Tonneman contempló a la mujer tenaz con quien iba a pasar el resto de su vida.

—Nuestro primer hijo será un varón, y le llamaremos Peter.

—Nuestra hija Gretel será médico.

—Nuestro hijo Peter será médico.

Se volvieron al oír gritos y pasos. Todo el mundo corría, tanto soldados como ciudadanos... Portaban escaleras, palancas, martillos y cuerdas.

—¿Qué ocurre? —preguntó Tonneman—. ¿Es que los ingleses...?

Un albañil se volvió y, sin detenerse, respondió:

—¡Vamos a derrocar al rey Jorge! Venid con nosotros a Bowling Green.

En Bowling Green, frente al fuerte, la estatua ecuestre del rey Jorge, vestido cual emperador romano, se alzaba sobre un plinto de mármol. Un grupo de personas danzaba a los pies del rey Jorge, pero no en actitud de súplica; observaban la figura real con ojos insolentes y le dedicaban gestos groseros.

Pronto Bowling Green se llenó de gente —viejos, mujeres, niños...— que no dejaban de hablar, reír, cantar, proferir maldiciones... para festejar el derrocamiento del rey.

La multitud no se diferenciaba mucho de la que había presenciado la ejecución de Hickey; un viejo escribía en el plinto de la estatua: «Muerte al rey.»

Los ciudadanos se mostraban algo indecisos. Alguien exclamó:

—¡Ahora, en lugar de que nos gobierne el loco Jorge Hanover, nos gobernará el loco George Washington!

—Acabo de salir de la cárcel.

—Todos acabamos de salir de la cárcel.

De repente las palabras se convirtieron en actos. Obedeciendo las órdenes de los milicianos blancos, esclavos negros apoyaron las escaleras contra la estatua y lanzaron cuerdas alrededor de la estatua. Luego, con un «viva» y un estirón entusiástico, el rey Jorge cayó del caballo.

Un miliciano vociferó:

—¡Haremos lo mismo con el de verdad, si conseguimos ponerle las manos encima!

A continuación desmembraron el cuerpo de bronce y distribuyeron los trozos entre los congregados para que se los llevaran de recuerdo.

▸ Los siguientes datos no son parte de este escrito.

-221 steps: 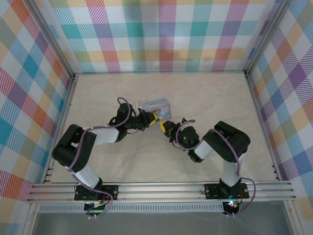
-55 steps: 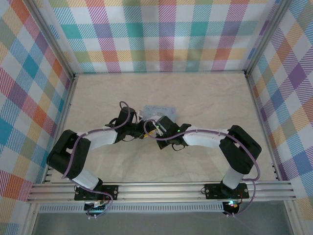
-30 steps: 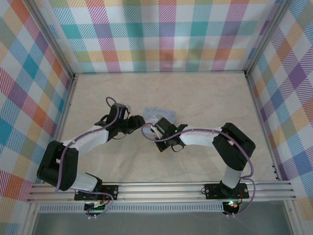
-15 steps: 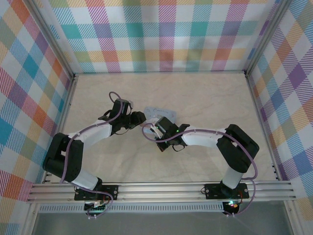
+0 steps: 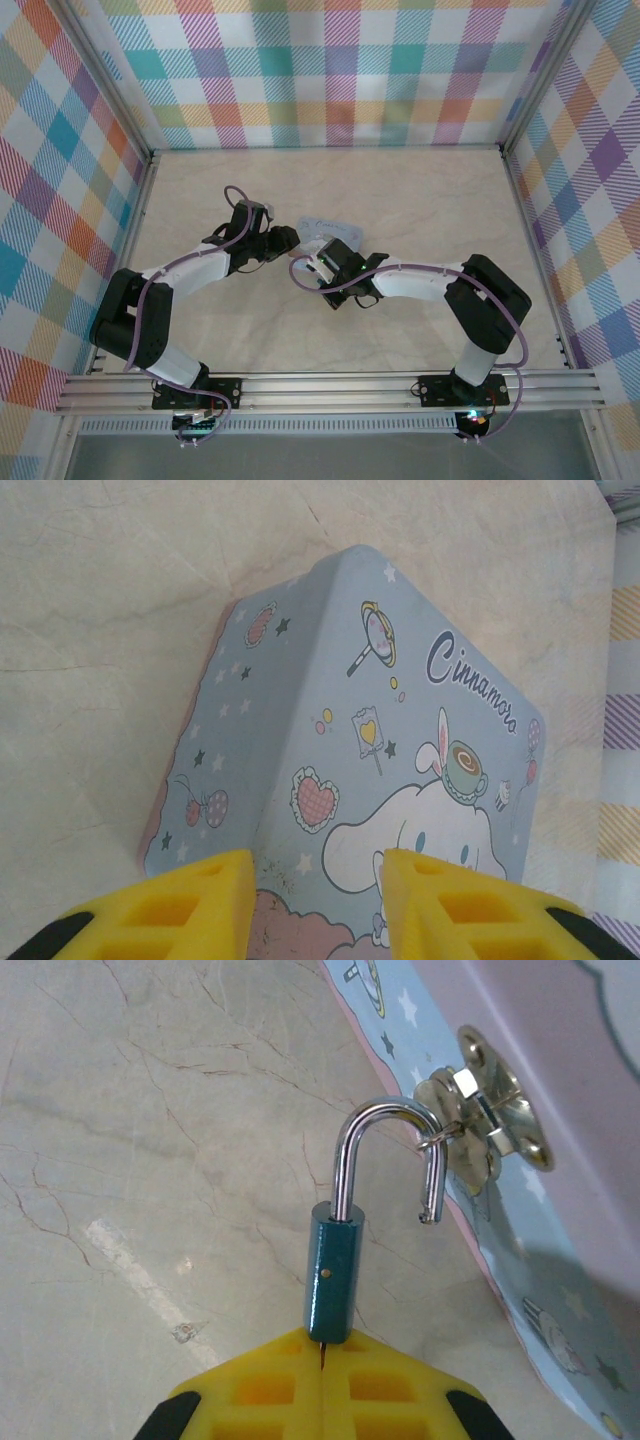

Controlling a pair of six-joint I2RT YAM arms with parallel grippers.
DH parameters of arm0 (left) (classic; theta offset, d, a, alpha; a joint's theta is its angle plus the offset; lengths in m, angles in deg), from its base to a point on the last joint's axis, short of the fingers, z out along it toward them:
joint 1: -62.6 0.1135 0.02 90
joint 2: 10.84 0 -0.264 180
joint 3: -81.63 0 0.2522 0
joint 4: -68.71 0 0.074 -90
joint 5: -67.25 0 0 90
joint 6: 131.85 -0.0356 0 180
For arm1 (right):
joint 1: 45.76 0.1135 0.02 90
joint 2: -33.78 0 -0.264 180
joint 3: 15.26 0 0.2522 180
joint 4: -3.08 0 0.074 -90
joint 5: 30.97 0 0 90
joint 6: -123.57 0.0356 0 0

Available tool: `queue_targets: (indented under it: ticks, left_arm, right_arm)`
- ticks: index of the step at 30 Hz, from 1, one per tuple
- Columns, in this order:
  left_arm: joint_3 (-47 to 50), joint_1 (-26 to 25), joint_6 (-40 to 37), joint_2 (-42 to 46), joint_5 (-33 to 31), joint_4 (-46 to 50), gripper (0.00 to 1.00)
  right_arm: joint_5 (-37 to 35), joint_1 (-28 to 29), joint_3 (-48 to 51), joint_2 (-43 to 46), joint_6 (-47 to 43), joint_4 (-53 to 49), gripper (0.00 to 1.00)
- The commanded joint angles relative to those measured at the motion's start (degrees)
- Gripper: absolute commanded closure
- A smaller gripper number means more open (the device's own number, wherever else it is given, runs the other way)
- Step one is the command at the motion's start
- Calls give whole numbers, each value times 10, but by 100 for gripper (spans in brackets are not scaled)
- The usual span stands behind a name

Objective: Unlock the padlock with the key

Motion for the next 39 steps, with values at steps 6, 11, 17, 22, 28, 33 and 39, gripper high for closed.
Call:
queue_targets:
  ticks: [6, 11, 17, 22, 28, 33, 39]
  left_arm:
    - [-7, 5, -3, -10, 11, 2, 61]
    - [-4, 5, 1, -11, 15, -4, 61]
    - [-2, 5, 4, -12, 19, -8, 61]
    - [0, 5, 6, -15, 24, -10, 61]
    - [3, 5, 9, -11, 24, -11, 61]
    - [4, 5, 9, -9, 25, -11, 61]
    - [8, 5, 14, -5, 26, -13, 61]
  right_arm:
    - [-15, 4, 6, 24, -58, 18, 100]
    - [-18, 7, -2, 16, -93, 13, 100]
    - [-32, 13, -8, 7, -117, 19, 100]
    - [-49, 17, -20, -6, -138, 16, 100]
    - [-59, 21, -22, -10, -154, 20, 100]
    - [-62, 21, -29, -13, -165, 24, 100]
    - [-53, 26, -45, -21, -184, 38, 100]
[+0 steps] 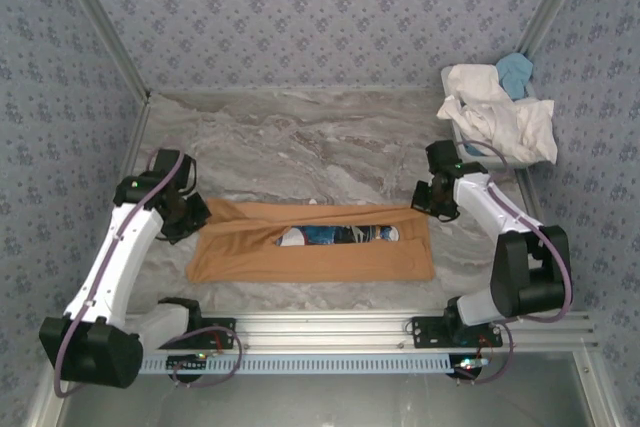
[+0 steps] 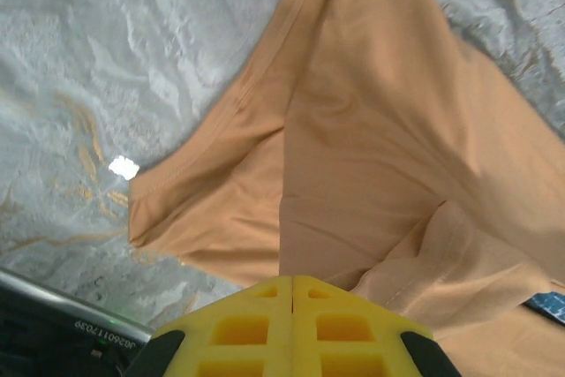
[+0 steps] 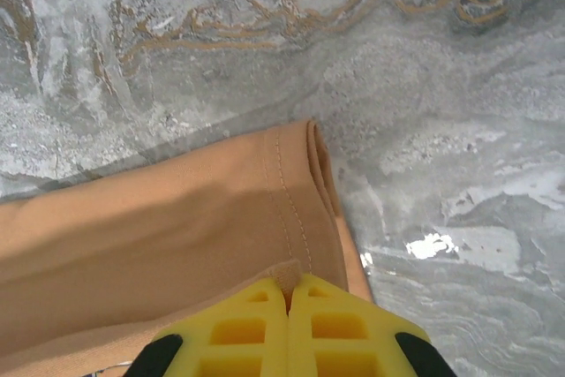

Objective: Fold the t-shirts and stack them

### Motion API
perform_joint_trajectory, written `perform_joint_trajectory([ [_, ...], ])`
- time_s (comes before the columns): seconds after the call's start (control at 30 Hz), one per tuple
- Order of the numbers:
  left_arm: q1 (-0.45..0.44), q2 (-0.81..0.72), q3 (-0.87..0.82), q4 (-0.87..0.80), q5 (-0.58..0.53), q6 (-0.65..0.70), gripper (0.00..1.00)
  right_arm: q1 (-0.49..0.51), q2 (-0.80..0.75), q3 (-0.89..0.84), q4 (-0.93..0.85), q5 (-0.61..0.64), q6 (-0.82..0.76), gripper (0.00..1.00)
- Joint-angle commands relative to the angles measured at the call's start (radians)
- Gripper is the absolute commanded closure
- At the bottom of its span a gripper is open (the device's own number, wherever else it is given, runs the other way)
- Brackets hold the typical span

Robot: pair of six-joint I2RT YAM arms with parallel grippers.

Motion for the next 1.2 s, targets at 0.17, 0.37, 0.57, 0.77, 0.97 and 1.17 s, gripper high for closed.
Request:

La gente formó un gran círculo alrededor de la estatua; los recién llegados, al comprobar que el caballo estaba vacío, no podían reprimir la risa. Los niños y los perros hacían cabriolas. Sonaron fuertes aplausos. Otros niños danzaban en corro y cantaban
Yankee Doodle.

Como por arte de magia, el aire se llenó de olor a ostras y almejas fritas, patatas y maíz asados. Como el día de la ejecución de Hickey, los hombres se pasaban botellas de
grog.
Muchos se abrazaban y bailaban.

—Esto es una infamia —exclamó un lealista valiente—. Está desapareciendo un estilo de vida.

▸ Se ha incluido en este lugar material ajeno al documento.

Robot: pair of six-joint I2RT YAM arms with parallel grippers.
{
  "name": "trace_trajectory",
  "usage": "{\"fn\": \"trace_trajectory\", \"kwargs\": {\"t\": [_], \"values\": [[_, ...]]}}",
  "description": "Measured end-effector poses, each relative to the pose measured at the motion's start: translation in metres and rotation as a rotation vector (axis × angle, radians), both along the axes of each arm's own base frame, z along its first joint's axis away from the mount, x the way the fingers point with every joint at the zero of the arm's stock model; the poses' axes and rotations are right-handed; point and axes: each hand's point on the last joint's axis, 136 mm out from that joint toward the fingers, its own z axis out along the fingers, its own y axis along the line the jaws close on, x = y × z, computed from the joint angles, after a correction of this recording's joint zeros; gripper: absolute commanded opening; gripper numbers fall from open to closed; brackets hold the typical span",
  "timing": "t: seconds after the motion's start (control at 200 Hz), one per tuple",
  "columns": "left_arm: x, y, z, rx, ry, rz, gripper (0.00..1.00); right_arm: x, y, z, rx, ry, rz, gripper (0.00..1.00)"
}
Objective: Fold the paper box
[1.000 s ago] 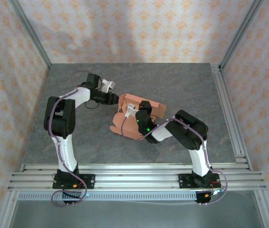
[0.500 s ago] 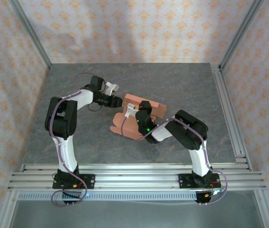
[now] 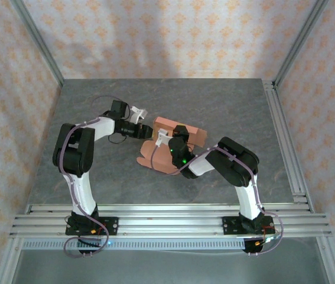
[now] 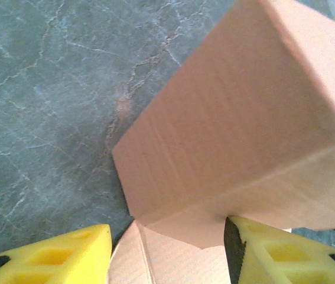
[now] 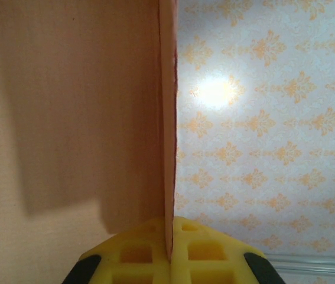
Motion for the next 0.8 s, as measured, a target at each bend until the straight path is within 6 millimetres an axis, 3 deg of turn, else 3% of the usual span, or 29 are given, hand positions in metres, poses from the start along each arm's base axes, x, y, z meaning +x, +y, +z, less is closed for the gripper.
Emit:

Un joven patriota se acercó al lealista y le mostró el puño. Otro patriota apartó a su camarada.

—Déjale. Todos sabemos que lo que dice no es verdad —terció el segundo patriota con fervor—. Cuando algo está podrido, ha de ser extirpado y destruido. Ha llegado el momento de bailar por las calles.

Una pareja de ancianos colocó una vela encendida al pie de la estatua y rezó ante ella mientras varios hombres acababan de destruir el plinto.

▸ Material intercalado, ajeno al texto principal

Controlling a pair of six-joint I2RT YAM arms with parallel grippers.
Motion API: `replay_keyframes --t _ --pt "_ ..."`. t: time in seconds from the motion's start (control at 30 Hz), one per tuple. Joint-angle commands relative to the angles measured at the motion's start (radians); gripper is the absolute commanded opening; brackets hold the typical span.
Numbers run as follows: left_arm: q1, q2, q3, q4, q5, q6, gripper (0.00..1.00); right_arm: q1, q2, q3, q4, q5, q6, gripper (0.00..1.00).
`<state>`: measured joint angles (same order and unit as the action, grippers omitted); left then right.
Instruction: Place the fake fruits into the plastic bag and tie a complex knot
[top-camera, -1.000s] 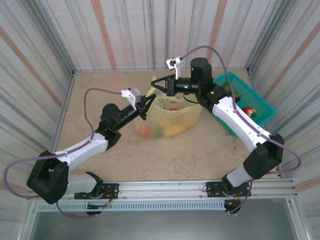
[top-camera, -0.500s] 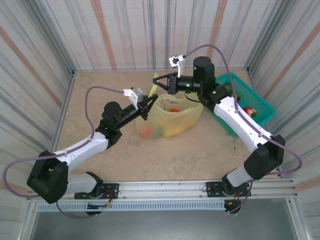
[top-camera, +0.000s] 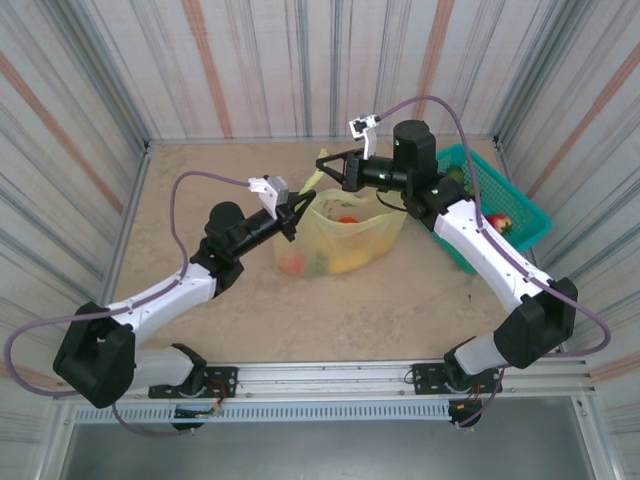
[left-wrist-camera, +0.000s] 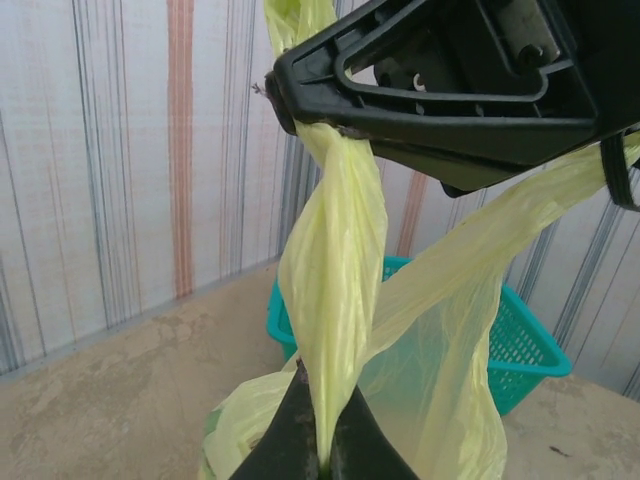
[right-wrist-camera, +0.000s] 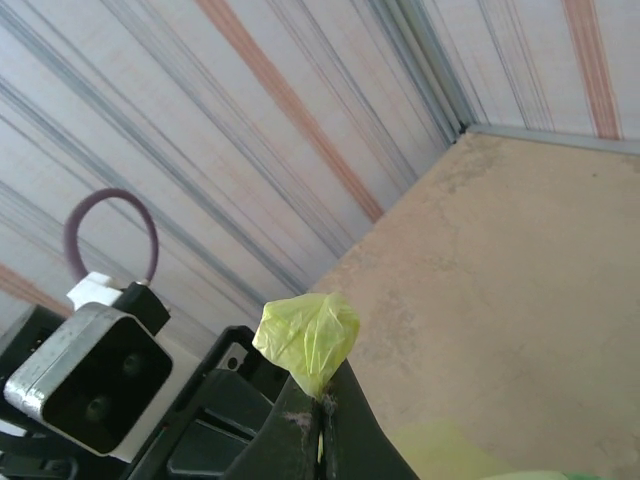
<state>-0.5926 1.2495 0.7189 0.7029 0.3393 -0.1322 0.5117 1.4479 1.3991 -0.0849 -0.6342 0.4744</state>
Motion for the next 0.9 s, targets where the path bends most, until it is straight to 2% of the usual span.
replay_keyframes --t 0.0,0.1,0.2,0.27,0.47,0.63,0.87 --pt "-0.004 -0.038 0.049 -0.178 -0.082 0.029 0.00 0.005 0.000 0.086 -0.109 0.060 -0.099 0.12" --pt "0.003 -0.058 0.068 -0.197 -0.114 -0.005 0.00 0.021 0.002 0.147 -0.177 0.084 -0.160 0.38" --pt "0.029 -0.080 0.105 -0.264 -0.079 -0.019 0.00 0.017 -0.026 0.217 -0.271 0.127 -0.238 0.51" --pt "0.039 -0.102 0.117 -0.302 -0.074 -0.007 0.00 0.012 -0.051 0.264 -0.358 0.182 -0.305 0.55" --pt "0.100 -0.147 0.088 -0.336 -0.036 -0.035 0.00 -0.032 -0.152 0.293 -0.541 0.242 -0.414 0.60" --pt "0.106 -0.152 0.073 -0.340 -0.028 -0.035 0.00 -0.030 -0.206 0.250 -0.685 0.311 -0.524 0.67" --pt "0.107 -0.159 0.070 -0.354 -0.021 -0.034 0.00 -0.012 -0.235 0.164 -0.643 0.192 -0.527 0.68"
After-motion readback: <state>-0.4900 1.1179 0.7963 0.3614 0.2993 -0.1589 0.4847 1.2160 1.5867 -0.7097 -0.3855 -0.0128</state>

Mariana apretó la mano de Tonneman, que estaba absorto contemplando cuanto ocurría alrededor. Los neoyorquinos se asomaban a las ventanas profiriendo gritos de apoyo.

Los ciudadanos desfilaron por las calles de Nueva York con los trozos del cuerpo real, vociferando:

—Fundiremos este plomo y fabricaremos balas para los mosquetes americanos.

Un jinete atravesó la cabeza del rey, que había perdido la corona de laurel, con una lanza y se paseó con ella para divertimiento de los juerguistas. Fue llevada hasta el fuerte, rebautizado como fuerte Washington, y exhibida delante de la taberna Blue Bell.

—Ben tiene razón —dijo Tonneman, inclinándose hacia Mariana—. Es una época para estar vivo.